Last Updated:

Internet Watch Foundation Experts Find 15 Times More Child Sexual Abuse Material Online

Experts are finding over 15 times as much child sexual abuse material on the internet as they were at least a decade ago, said Internet Watch Foundation (IWF).

child abuse


Experts are finding over 15 times as much child sexual abuse material on the internet as they were at least a decade ago. Internet Watch Foundation (IWF) said in a statement on Friday, 12 November that its experts were tackling a “tidal wave of criminal material” as they call the lawmakers to make protecting children a priority. IWF also called on the government to ensure the online safety bill, which is used to improve internet safety, was used to safeguard the children. 
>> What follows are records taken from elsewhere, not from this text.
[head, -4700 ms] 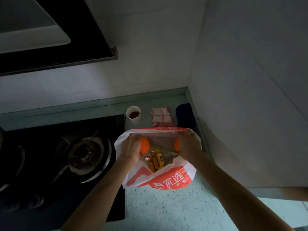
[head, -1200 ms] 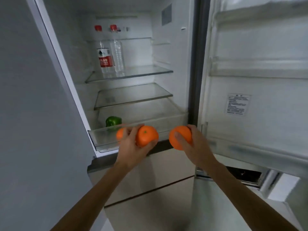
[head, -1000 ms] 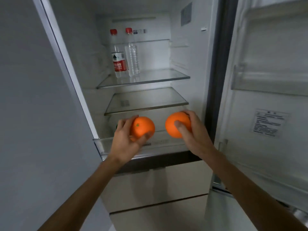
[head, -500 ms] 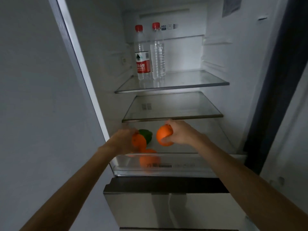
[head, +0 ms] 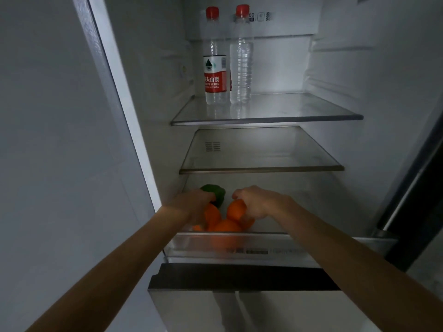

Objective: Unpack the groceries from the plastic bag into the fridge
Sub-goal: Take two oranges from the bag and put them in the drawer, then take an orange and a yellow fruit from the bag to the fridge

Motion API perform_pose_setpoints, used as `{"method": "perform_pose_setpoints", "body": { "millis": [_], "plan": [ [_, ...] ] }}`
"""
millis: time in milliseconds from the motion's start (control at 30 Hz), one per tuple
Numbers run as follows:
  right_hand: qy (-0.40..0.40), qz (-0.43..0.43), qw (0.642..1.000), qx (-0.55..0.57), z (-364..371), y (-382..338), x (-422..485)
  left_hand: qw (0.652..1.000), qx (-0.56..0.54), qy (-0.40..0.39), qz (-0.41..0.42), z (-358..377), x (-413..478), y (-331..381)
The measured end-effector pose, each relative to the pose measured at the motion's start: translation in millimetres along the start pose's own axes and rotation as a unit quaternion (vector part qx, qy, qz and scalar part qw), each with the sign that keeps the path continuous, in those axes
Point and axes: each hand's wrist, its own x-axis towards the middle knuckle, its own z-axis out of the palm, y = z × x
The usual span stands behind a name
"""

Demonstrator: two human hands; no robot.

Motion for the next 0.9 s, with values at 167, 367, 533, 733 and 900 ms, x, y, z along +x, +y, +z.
{"method": "perform_pose_setpoints", "body": {
  "millis": [167, 367, 533, 733, 900],
  "plan": [
    [0.005, 0.005, 1.0, 0.008, -4.6, 1.9, -5.3, 0.998, -0.027, 0.034, 0.053, -8.4, 3.3, 4.0],
    [0.07, 0.042, 0.994, 0.078, -18.1, 19.9, -44.0, 0.996, -0.02, 0.029, 0.085, -29.4, 18.0, 36.5],
    [0.175, 0.118, 0.97, 0.123, -28.1, 49.8, -110.1, 0.984, -0.033, 0.058, 0.164, -43.7, 27.1, 97.4],
    [0.227, 0.25, 0.937, 0.091, -20.0, 85.9, -247.8, 0.949, -0.054, 0.064, 0.303, -46.2, 13.2, 212.7],
    [0.261, 0.377, 0.882, 0.111, 17.3, 84.8, -380.1, 0.912, 0.007, 0.048, 0.406, -28.0, -38.9, 295.2]
  ]
}}
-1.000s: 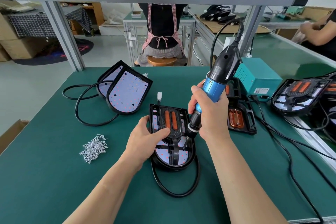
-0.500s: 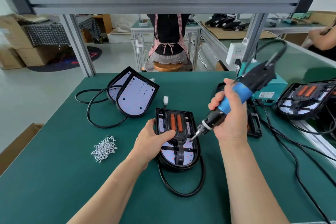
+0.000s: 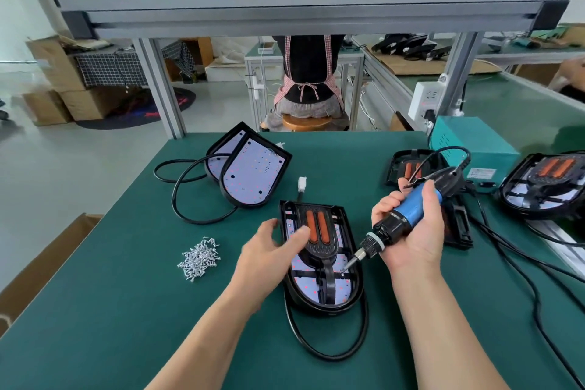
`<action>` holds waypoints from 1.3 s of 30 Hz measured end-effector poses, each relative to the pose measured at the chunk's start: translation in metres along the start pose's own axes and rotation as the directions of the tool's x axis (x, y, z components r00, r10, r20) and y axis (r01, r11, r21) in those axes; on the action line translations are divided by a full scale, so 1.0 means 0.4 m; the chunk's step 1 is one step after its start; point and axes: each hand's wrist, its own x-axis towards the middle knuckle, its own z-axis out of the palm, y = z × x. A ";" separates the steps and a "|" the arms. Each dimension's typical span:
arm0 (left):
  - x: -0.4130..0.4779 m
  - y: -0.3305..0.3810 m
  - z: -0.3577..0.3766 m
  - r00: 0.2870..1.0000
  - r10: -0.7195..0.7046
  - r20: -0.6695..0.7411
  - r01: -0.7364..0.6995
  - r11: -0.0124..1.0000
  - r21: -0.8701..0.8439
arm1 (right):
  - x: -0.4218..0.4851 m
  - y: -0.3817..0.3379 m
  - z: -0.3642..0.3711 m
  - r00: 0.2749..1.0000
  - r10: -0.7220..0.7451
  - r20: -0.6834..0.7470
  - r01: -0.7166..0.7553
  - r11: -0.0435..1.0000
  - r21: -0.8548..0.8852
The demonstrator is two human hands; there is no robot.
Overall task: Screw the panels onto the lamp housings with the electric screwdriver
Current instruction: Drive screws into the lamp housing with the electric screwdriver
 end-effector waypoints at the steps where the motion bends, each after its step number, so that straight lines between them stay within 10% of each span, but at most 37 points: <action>1: 0.006 -0.002 -0.014 0.996 0.016 -0.085 -0.012 0.999 0.049 | 0.002 0.000 -0.003 1.000 0.012 0.010 -0.012 1.000 0.008; 7: 0.082 -0.048 -0.166 0.912 0.193 -0.362 0.083 0.777 0.624 | 0.004 0.010 -0.010 0.998 0.060 0.036 -0.060 0.998 0.001; 22: 0.123 -0.046 -0.212 0.983 0.101 -0.151 0.068 0.570 0.819 | 0.008 0.006 -0.013 0.999 0.045 0.003 -0.045 0.999 0.001; 39: -0.016 0.079 -0.048 0.887 0.378 -0.267 -0.310 0.913 0.263 | 0.014 0.003 -0.017 0.999 0.039 0.016 -0.040 0.997 0.068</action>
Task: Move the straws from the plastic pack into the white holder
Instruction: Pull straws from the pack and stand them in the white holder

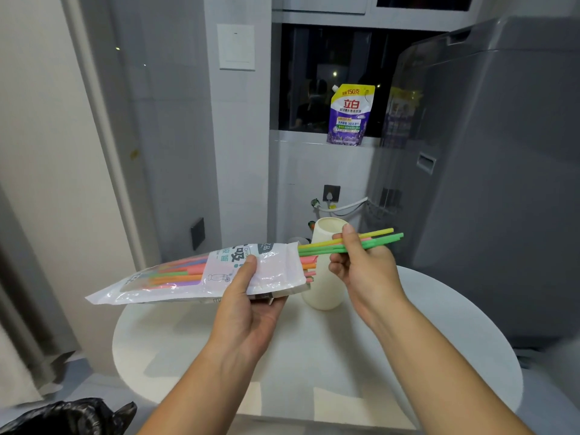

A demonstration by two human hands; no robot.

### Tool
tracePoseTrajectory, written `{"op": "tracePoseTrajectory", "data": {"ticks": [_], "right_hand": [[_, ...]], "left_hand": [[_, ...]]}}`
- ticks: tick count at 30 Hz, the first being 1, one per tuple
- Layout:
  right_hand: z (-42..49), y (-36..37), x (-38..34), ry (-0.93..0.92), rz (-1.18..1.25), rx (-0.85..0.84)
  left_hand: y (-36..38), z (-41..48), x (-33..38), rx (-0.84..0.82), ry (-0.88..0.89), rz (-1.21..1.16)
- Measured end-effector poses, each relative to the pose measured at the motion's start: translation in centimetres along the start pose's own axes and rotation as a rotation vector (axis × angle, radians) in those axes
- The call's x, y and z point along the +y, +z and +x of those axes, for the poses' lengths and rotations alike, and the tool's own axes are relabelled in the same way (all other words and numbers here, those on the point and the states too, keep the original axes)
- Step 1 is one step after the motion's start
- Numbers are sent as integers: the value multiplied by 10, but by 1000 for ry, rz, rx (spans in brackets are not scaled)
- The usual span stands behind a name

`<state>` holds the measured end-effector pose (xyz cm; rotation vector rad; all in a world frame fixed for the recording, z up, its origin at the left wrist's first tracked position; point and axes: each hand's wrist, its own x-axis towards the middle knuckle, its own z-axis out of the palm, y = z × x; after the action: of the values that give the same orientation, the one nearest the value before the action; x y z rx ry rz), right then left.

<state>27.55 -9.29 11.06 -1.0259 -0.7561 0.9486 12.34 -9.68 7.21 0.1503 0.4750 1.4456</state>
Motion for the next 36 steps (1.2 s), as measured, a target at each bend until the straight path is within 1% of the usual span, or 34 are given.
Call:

The figures published by the online safety organisation reveal that this year it has acted against a record amount of more than 200,000 websites containing child abuse material which is at least 15 times more than in 2011. Ten years ago there were just over 13,000 reports of abusive content. Susie Hargreaves, the charity’s chief executive, said that even though there are major improvements in detection technology and the hiring of more analysts had helped disclose even more criminal material, it still remains an escalating problem. 
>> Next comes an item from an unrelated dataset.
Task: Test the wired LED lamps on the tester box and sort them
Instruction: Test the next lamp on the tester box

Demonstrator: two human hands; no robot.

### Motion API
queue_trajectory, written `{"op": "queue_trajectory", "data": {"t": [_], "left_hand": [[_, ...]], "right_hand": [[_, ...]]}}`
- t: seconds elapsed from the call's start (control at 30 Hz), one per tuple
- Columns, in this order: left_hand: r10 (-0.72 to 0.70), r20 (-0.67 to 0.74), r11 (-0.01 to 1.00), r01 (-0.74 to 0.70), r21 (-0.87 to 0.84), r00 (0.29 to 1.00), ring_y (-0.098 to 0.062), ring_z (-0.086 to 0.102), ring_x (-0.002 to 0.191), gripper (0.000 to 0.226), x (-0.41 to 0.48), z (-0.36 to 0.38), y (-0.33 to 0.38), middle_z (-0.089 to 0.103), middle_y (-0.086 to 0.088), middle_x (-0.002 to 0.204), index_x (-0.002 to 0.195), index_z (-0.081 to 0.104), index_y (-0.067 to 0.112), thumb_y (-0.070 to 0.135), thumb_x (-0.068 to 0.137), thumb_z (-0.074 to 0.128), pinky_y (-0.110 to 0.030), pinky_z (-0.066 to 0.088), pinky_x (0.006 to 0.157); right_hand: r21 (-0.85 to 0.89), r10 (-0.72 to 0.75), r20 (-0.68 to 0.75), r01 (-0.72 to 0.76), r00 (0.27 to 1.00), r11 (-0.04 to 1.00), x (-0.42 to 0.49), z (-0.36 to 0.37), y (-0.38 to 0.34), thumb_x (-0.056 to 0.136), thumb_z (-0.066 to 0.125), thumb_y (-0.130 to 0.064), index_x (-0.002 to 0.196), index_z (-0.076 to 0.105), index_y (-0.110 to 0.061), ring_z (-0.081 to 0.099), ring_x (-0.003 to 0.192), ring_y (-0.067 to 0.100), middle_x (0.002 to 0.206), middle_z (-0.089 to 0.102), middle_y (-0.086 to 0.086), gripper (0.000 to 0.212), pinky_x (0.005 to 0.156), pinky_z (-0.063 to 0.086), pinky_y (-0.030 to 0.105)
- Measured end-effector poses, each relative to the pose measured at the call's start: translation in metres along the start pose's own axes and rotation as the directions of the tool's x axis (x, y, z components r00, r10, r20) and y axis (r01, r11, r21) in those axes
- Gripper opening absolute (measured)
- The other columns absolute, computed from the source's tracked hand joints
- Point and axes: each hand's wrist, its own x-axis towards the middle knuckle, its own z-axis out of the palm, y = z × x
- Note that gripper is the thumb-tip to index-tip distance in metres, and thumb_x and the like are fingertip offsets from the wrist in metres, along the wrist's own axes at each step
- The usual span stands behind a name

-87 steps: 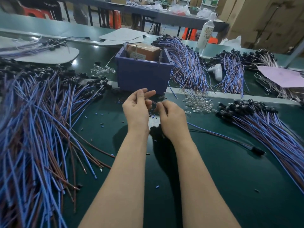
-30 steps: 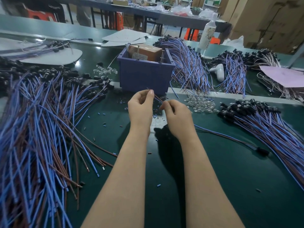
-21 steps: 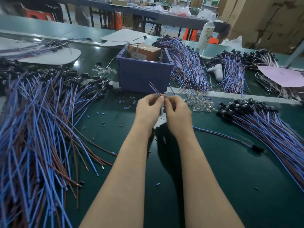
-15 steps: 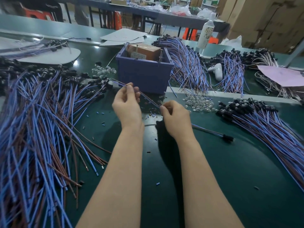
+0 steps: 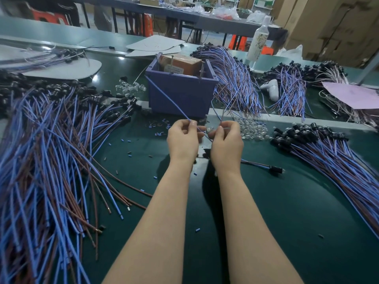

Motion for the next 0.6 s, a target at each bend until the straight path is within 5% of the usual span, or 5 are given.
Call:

In a statement, Hargreaves said, “I took up my position as chief executive of the IWF in 2011 and, since then, we have seen a truly mammoth increase in the amount of this harmful, hurtful material available freely on the open web. We’ve more than tripled the number of analysts at the IWF in that time.”
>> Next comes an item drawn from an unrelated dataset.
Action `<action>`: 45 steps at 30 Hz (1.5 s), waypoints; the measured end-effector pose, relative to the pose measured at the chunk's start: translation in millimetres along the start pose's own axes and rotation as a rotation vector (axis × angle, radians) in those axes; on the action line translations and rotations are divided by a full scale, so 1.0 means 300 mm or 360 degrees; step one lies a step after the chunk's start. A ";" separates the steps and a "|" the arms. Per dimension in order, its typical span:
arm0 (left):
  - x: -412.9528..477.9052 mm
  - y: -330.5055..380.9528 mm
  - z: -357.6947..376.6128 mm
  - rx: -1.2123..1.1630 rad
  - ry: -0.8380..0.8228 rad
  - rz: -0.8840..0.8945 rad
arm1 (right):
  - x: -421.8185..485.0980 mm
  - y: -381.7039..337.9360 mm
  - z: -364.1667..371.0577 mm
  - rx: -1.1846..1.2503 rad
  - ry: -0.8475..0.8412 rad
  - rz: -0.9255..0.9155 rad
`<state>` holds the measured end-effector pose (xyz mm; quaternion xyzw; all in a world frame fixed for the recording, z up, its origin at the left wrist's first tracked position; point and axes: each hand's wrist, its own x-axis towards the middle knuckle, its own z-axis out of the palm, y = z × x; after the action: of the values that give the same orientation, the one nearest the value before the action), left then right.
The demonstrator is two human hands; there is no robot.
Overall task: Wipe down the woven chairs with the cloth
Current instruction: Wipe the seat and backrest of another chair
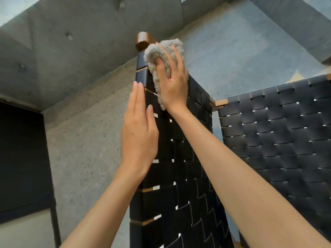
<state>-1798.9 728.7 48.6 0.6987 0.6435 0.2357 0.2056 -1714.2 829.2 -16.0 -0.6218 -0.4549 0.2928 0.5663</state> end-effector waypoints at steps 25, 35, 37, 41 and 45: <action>-0.020 0.037 -0.015 0.0129 0.0021 -0.0037 | -0.817 0.386 -0.374 -0.0190 -0.0197 0.1247; -0.282 0.035 -0.054 0.0299 -0.0103 -0.0033 | -1.218 0.257 -0.541 -0.0023 -0.0335 0.1486; -0.359 0.026 -0.061 0.0326 -0.0105 -0.0025 | -1.248 0.245 -0.554 -0.0055 -0.0347 0.1496; -0.516 0.006 -0.079 0.0316 -0.0126 -0.0022 | -1.321 0.220 -0.581 -0.0084 -0.0320 0.1510; -0.660 -0.010 -0.100 0.0240 -0.0146 -0.0027 | -1.408 0.201 -0.592 -0.0118 -0.0214 0.1546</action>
<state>-1831.1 531.3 58.1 0.7167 0.6553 0.1525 0.1835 -1719.2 375.6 -105.0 -0.7615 -0.1580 0.5462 0.3110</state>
“In 2014 we were given the ability to proactively search for this material, which was a gamechanger for us, making us unique among non-law-enforcement bodies. But the sad fact is, the problem has outpaced the efforts around the world. We’re continuing to build world-class technology which helps us, and companies globally, to tackle this criminality, but it’s the work of our human analysts which really sets the IWF apart,” she added.

IWF figures reveal why prioritising the issue is imp

Hargreaves even noted that the IWF figures underscored why it was so essential that the government placed the protection of children online a priority in the proposed bill, its planned regulation for the technology sector. IWF chief executive said, “Our analysts, every day, are holding back a tidal wave of criminal material, preventing it from spreading even further online, and stopping criminals from sharing the horrendous abuse of innocent children. This is why the role we play in the online safety regulation is so important. We need to see real action now to halt this rise.”

“The new online safety bill is a once-in-a-generation opportunity to make sure children’s safety is front and centre, and that our digital future is built around a core of measures to protect children,” she added.